EXERCISE GOAL → From the records below, copy each line that has the word "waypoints" in it.

Records from a collection:
╔══

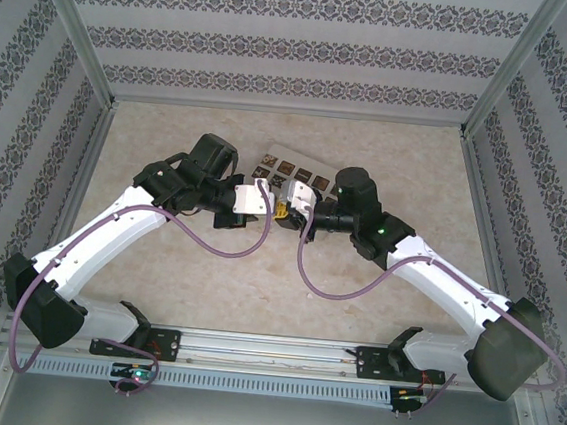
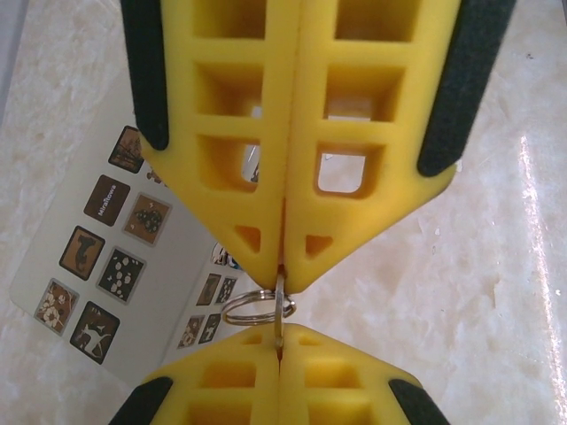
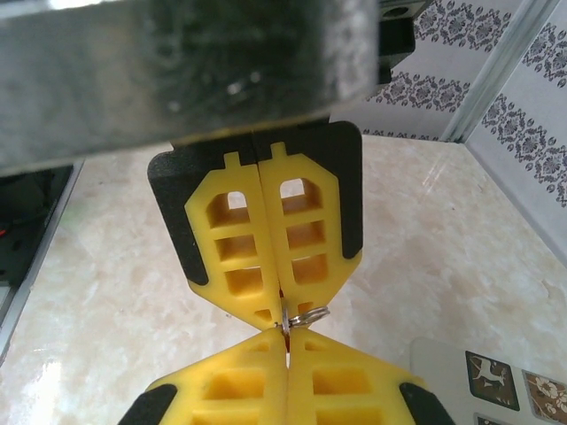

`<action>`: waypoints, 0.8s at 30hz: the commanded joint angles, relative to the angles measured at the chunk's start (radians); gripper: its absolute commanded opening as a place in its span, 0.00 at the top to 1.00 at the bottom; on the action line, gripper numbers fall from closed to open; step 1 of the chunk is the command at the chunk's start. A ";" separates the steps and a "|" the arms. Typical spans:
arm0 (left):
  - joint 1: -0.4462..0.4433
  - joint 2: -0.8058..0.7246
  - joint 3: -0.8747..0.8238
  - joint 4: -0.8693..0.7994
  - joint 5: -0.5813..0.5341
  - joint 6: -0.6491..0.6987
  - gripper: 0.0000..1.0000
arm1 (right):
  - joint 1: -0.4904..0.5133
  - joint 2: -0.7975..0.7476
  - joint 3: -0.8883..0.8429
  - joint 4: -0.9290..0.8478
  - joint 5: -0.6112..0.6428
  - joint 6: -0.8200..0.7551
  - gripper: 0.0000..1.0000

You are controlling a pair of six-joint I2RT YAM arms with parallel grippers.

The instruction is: Unlock the padlock with the key

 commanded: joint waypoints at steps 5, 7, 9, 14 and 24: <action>-0.016 -0.047 -0.001 0.053 -0.002 -0.048 0.81 | -0.026 -0.028 -0.019 0.099 -0.031 0.098 1.00; -0.014 -0.075 -0.025 0.100 0.001 -0.084 0.68 | -0.039 -0.046 -0.050 0.168 -0.029 0.156 1.00; -0.005 -0.110 -0.057 0.159 0.013 -0.126 0.49 | -0.057 -0.068 -0.087 0.251 -0.016 0.228 1.00; 0.054 -0.205 -0.146 0.364 0.076 -0.328 0.30 | -0.098 -0.120 -0.157 0.426 0.056 0.414 1.00; 0.227 -0.279 -0.358 1.177 0.193 -1.182 0.08 | -0.127 -0.171 -0.238 0.796 0.271 0.833 1.00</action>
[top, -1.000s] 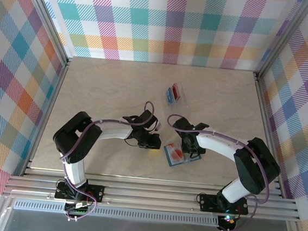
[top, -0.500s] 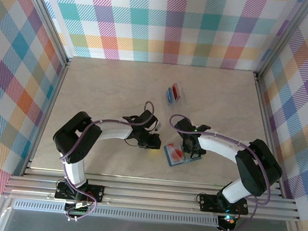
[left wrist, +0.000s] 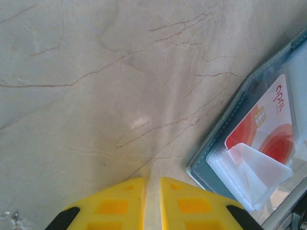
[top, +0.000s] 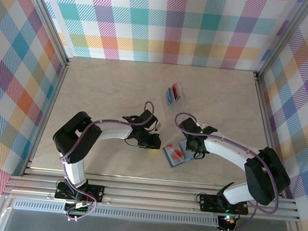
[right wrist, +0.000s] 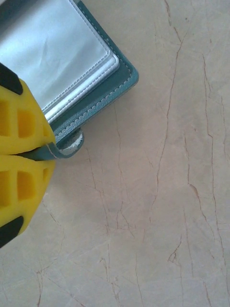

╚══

FINAL ANSWER →
`<action>`: waypoints, 0.8s at 30hz: the commanded joint angles, relative to the angles measured at the chunk's start (radians); gripper: its absolute commanded opening as a place in its span, 0.00 at the top to 1.00 at the bottom; on the action line, gripper numbers fall from closed to open; step 1 of the chunk is the command at the chunk's start. A ";" separates the steps and a "|" the arms. Typical spans:
 commanded: joint waypoints at steps 5, 7, 9, 14 and 24: <action>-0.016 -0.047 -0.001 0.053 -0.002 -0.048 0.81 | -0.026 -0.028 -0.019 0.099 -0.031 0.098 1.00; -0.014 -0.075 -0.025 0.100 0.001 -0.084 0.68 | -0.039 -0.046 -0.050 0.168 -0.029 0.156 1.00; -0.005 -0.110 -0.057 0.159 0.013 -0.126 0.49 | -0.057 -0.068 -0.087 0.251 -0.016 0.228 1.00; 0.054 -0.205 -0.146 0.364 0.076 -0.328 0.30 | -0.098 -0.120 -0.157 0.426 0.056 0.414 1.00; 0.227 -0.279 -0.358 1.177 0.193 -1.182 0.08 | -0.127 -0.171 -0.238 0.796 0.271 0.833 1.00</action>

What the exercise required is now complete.